Quand la paix devient une menace
La paix, quelle notion vague, imprécise. La paix comme cessation de la guerre, de toute hostilité, de toute violence, je suis d'accord à la condition que l'autre clan, que l'autre partie, adopte ce point de vue. Malheureusement certaines personnes ne comprennent guère ce langage et au lieu d'utiliser les mots pour se défendre, au lieu de verbaliser, d'exprimer, d'argumenter leurs points de vue, préfère plutôt faire sauter des voitures, trancher des têtes, séquestrer des hommes, lancer des missiles, faire sauter des écoles, fusiller des enseignants, donner des bonnes raclées à leurs épouses, enfermer celles-ci dans leur maison, les frapper de temps en temps, leur refuser le droit à l'éducation etc... Les gauchistes qui empoisonnent nos rues présentement, qui demande au gouvernement Harper de retirer les troupes canadiennes de l'Afghanistan nous disent tout simplement en d'autres termes: "Nous souhaitons que les Talibans prennent le pouvoir, nous souhaitons qu'un groupe terroriste fasse sauter des écoles, assassine des enseignants, sème la terreur dans tout le pays, nous désirons, au nom de la paix, abandonnez votre pays au main de forces obscures, capable du pire, nous souhaitons vous voir sombrer dans la noirceur, nous souhaitons voir vos femmes et vos enfants souffrir dans un avenir sans force de la coalition, sans l'Otan, ce grand Satan." Pour répondre à toutes ces belles âmes bien pensantes, je vous retranscris un extrait de l'éditorialiste Gil Courtemanche du journal le Devoir, un extrait percutant et très juste qui nous montre que l'on peut se battre pour une juste cause, pour défendre des libertés, comme celle de l'Éducation pour tous et pour toutes.
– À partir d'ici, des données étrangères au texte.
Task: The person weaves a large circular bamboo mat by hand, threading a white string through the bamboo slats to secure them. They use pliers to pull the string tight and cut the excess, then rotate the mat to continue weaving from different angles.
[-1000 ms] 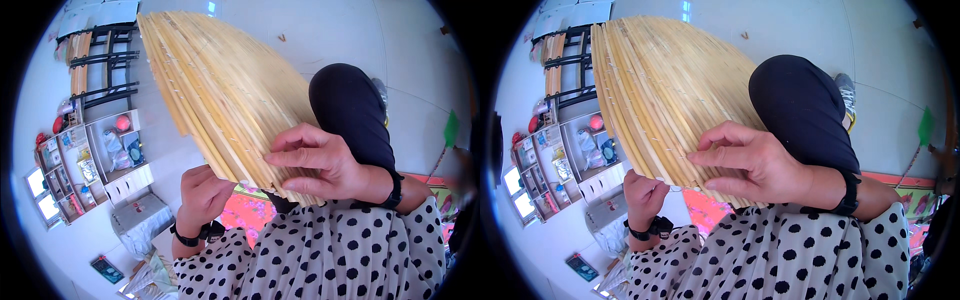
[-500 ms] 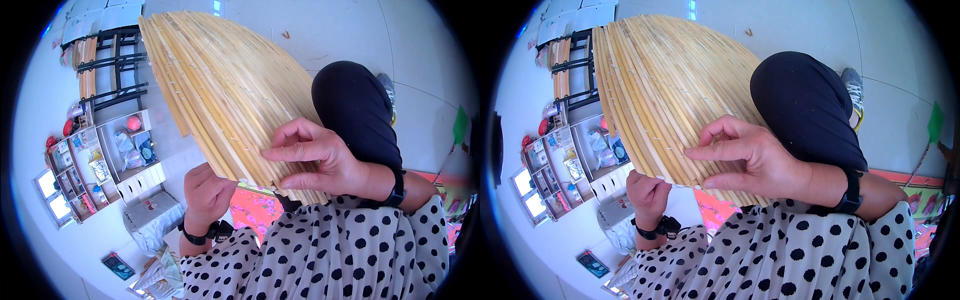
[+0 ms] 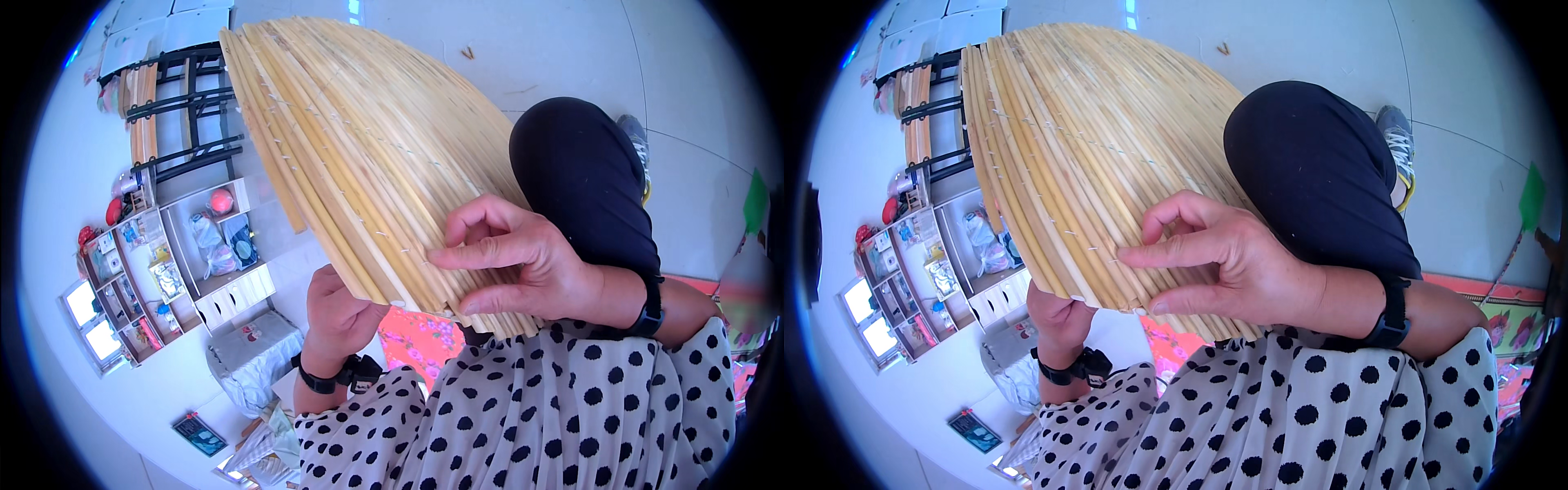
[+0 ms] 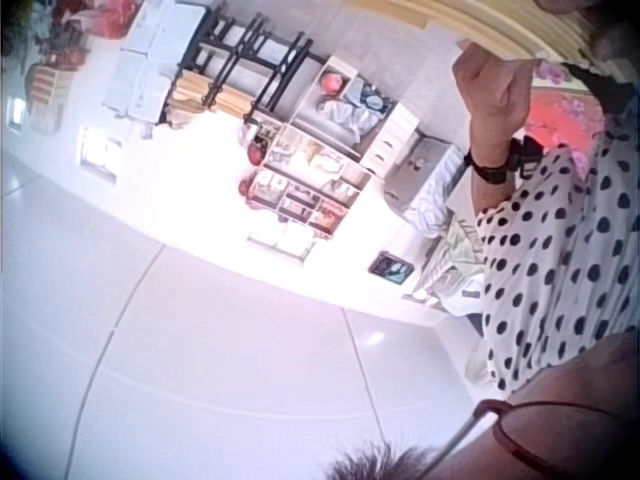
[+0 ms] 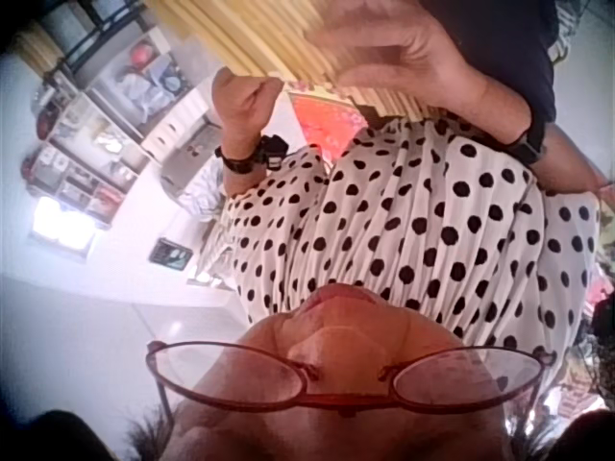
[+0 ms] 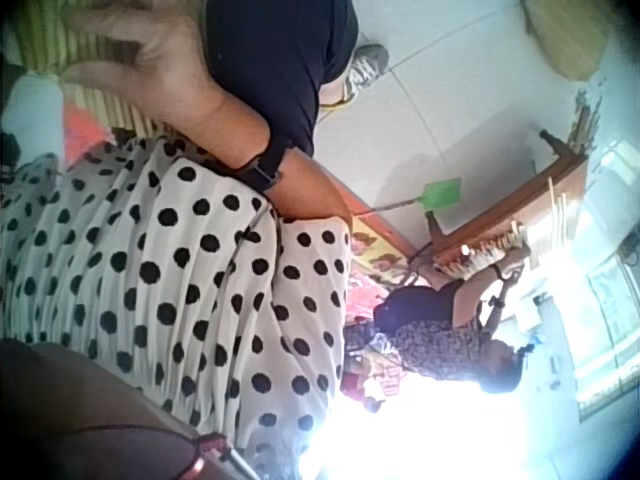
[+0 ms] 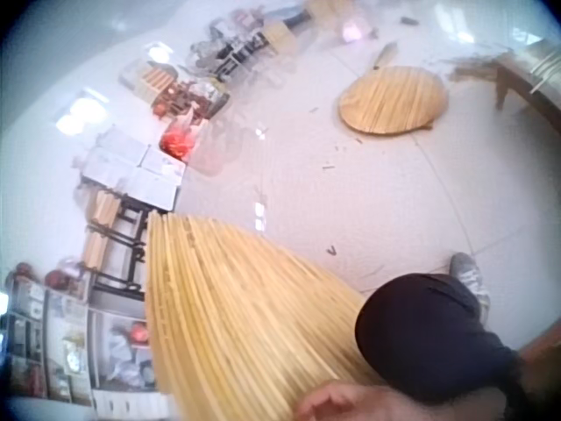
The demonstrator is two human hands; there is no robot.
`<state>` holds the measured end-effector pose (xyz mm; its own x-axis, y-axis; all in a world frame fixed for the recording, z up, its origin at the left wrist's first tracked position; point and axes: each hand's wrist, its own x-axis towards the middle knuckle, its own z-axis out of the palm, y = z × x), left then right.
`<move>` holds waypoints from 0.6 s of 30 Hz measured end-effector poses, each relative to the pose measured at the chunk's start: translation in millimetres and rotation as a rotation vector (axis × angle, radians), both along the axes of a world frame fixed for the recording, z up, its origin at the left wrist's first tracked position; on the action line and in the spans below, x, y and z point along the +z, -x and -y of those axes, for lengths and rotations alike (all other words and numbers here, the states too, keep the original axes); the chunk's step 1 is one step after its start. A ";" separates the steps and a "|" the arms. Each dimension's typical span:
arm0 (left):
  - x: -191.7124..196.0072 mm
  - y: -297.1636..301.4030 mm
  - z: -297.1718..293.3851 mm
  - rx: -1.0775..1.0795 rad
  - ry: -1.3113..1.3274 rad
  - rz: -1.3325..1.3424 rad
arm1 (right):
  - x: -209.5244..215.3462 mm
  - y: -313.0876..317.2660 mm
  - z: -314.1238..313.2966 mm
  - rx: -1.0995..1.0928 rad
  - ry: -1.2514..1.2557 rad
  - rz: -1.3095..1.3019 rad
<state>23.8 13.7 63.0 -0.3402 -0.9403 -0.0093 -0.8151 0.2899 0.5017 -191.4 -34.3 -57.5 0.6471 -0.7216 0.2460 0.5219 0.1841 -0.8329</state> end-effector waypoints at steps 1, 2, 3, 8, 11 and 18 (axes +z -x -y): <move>-0.2 0.0 0.2 0.006 -0.026 -0.033 | 0.2 0.7 -0.3 0.012 -0.013 -0.003; -0.2 0.0 0.3 0.013 -0.051 -0.065 | 0.8 1.7 -0.8 0.024 -0.027 -0.005; 0.1 0.3 0.5 0.021 -0.077 -0.096 | 1.1 2.5 -1.1 0.037 -0.040 -0.006; 6.2 5.6 -4.1 0.074 -0.150 -0.114 | 3.2 1.9 -4.4 0.038 -0.053 0.039; -15.0 -8.1 9.7 -0.021 -0.157 -0.126 | -5.1 1.0 -1.3 -0.036 -0.020 -0.029; 9.1 7.5 10.5 0.035 -0.188 -0.050 | 6.6 8.2 -2.2 -0.084 0.066 -0.074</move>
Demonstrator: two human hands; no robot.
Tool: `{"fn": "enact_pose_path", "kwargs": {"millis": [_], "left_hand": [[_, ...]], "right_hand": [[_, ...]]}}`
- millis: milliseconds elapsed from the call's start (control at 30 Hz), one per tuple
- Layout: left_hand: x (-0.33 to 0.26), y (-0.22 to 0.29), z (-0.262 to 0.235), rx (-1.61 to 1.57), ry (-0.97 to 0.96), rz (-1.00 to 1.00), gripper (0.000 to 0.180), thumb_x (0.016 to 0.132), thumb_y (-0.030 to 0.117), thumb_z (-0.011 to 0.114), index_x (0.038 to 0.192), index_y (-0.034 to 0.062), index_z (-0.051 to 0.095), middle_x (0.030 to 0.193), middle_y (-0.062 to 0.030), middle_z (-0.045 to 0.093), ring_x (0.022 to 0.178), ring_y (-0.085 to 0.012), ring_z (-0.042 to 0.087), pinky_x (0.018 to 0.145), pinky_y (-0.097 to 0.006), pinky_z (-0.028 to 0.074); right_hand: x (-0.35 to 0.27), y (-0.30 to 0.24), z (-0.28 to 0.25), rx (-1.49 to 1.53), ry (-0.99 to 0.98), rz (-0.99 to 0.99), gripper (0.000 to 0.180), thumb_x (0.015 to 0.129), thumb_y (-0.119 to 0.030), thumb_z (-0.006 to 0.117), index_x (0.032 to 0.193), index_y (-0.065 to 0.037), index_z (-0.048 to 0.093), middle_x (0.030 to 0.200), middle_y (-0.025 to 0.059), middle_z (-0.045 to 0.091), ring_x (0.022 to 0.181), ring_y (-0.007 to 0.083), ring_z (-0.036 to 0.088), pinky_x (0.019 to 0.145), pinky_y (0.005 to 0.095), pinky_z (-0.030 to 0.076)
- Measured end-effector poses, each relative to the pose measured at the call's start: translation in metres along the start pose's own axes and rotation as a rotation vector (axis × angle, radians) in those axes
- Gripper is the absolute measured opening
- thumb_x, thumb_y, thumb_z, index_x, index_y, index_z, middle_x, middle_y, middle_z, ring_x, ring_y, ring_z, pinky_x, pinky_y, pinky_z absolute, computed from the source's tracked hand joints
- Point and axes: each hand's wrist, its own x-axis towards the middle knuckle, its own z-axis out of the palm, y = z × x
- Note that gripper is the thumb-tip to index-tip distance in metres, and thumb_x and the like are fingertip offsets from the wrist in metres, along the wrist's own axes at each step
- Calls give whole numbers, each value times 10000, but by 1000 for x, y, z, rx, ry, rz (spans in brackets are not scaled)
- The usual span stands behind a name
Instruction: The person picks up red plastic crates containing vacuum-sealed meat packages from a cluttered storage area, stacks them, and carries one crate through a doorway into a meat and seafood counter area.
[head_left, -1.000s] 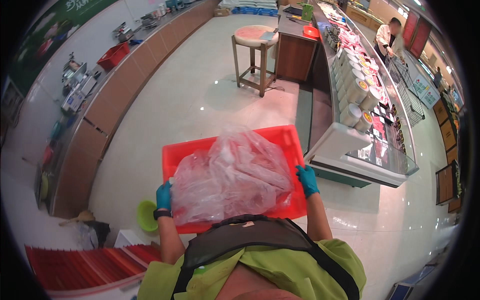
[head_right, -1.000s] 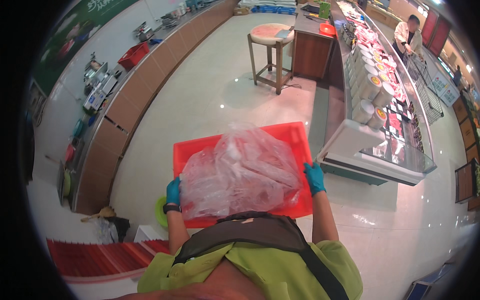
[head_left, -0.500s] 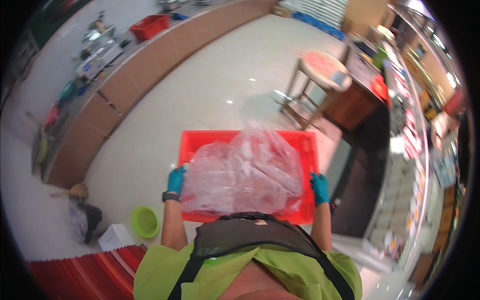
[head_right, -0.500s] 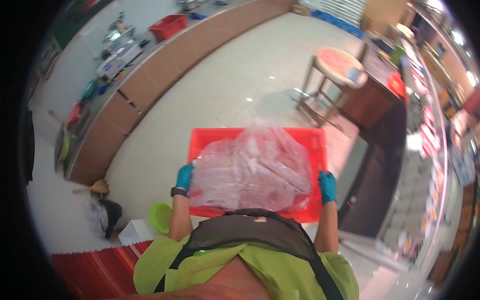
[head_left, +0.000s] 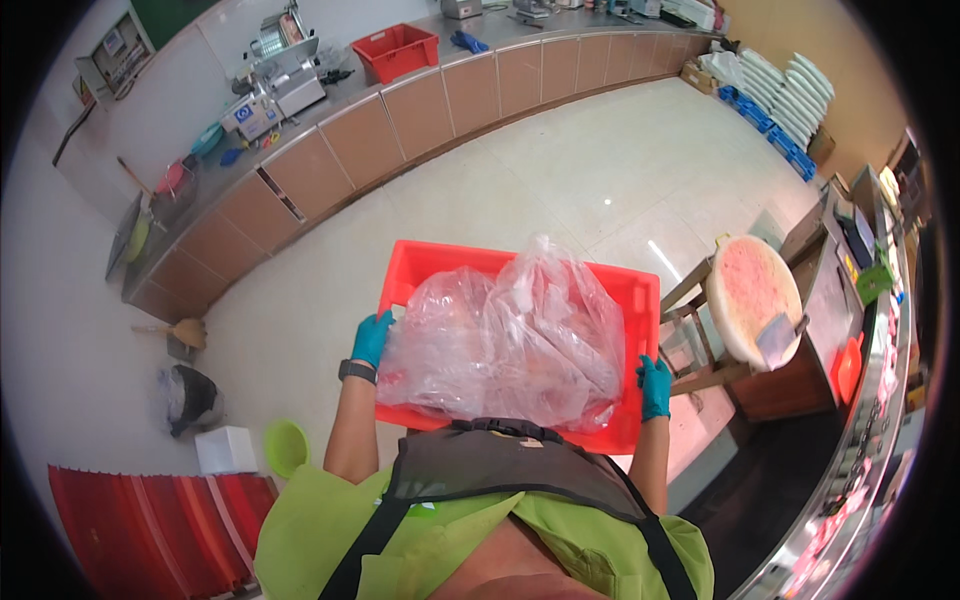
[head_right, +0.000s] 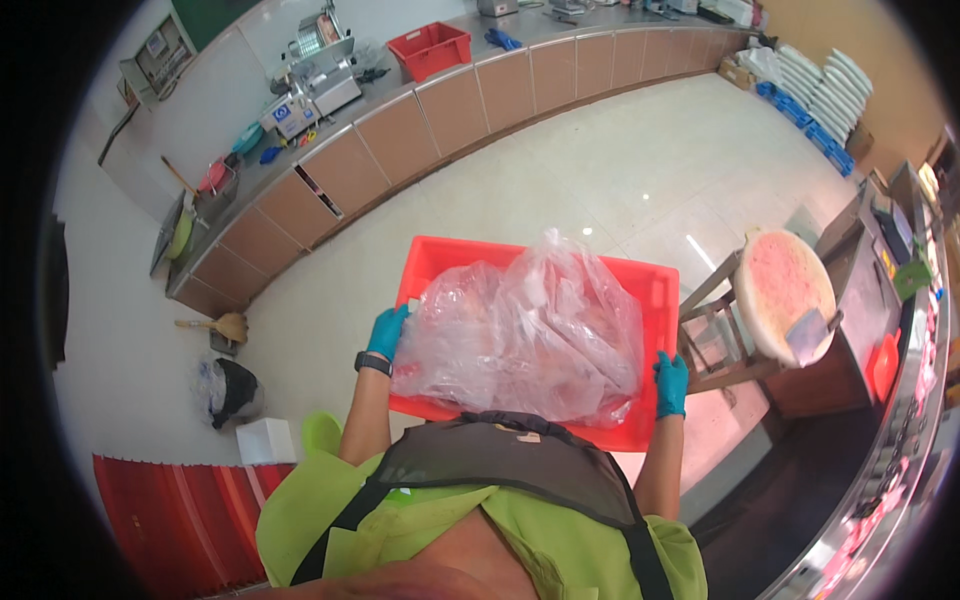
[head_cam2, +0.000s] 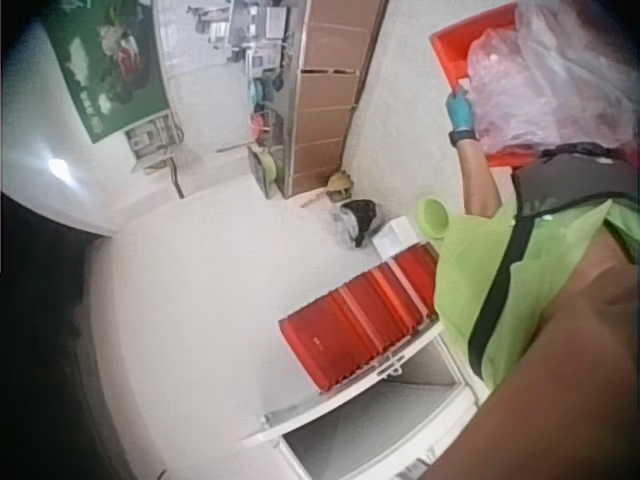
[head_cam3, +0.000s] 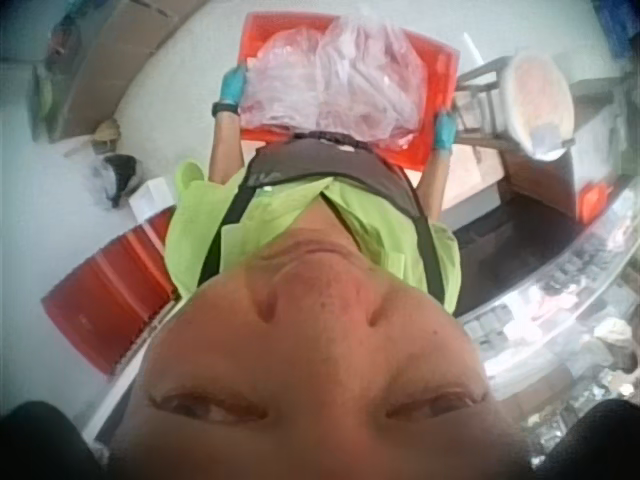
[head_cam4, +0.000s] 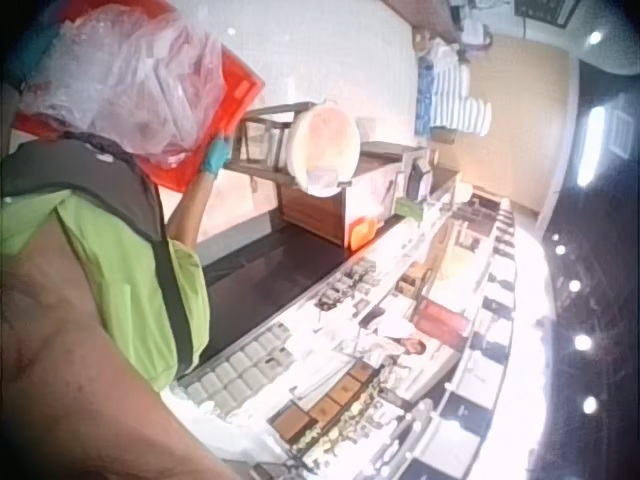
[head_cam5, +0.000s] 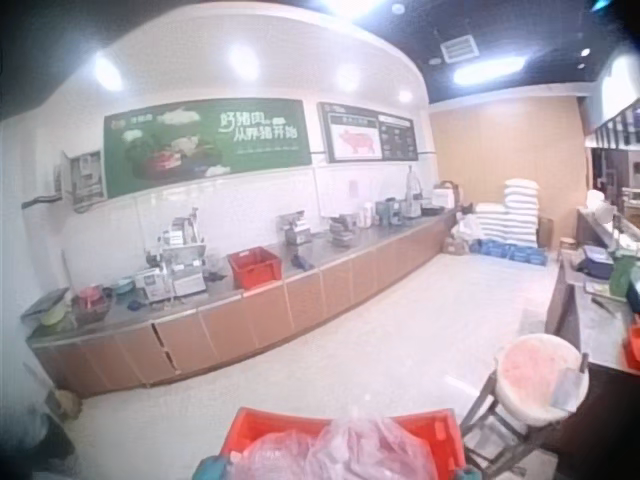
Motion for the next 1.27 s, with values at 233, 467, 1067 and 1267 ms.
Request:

Le pacifisme et le neutralisme ne constituent pas toujours des attitudes vertueuses et humanistes. Il arrive qu'ils soient aussi une forme de démission et de repli sur soi, une sorte d'égoïsme sophistiqué. Pensons à la neutralité suisse durant la Deuxième Guerre mondiale. Pensons aussi à ce que serait le monde si les pacifistes européens et américains avaient remporté la donne et qu'on avait laissé les nazis faire à leur guise. Il y a un peu de tout cela dans l'attitude de ceux qui réclament aujourd'hui dans les rues du Québec le retrait des troupes canadiennes en Afghanistan. (...)
Depuis la défaite des talibans et malgré l'insécurité actuelle, 4,8 millions d'enfants ont retrouvé l'école. Ce n'est pas rien. Mais cette avancée sérieuse est en péril. Les écoles et les enseignants sont parmi les cibles préférées des talibans et récemment le président Karzaï rappelait que deux cent mille enfants avaient perdu leur école depuis la résurgence de l'insurrection des mollahs. Cette année, les talibans ont détruit trois cents écoles. Lutter les armes à la main contre les talibans, c'est aussi se battre pour l'éducation. (...)
Le pacifisme est une attitude foncièrement généreuse quand son seul objectif est la lutte pour la paix, mais celle-ci parfois ne peut être atteinte que par la lutte armée. Il existe bien des guerres qu'on pourrait qualifier d'humanitaires.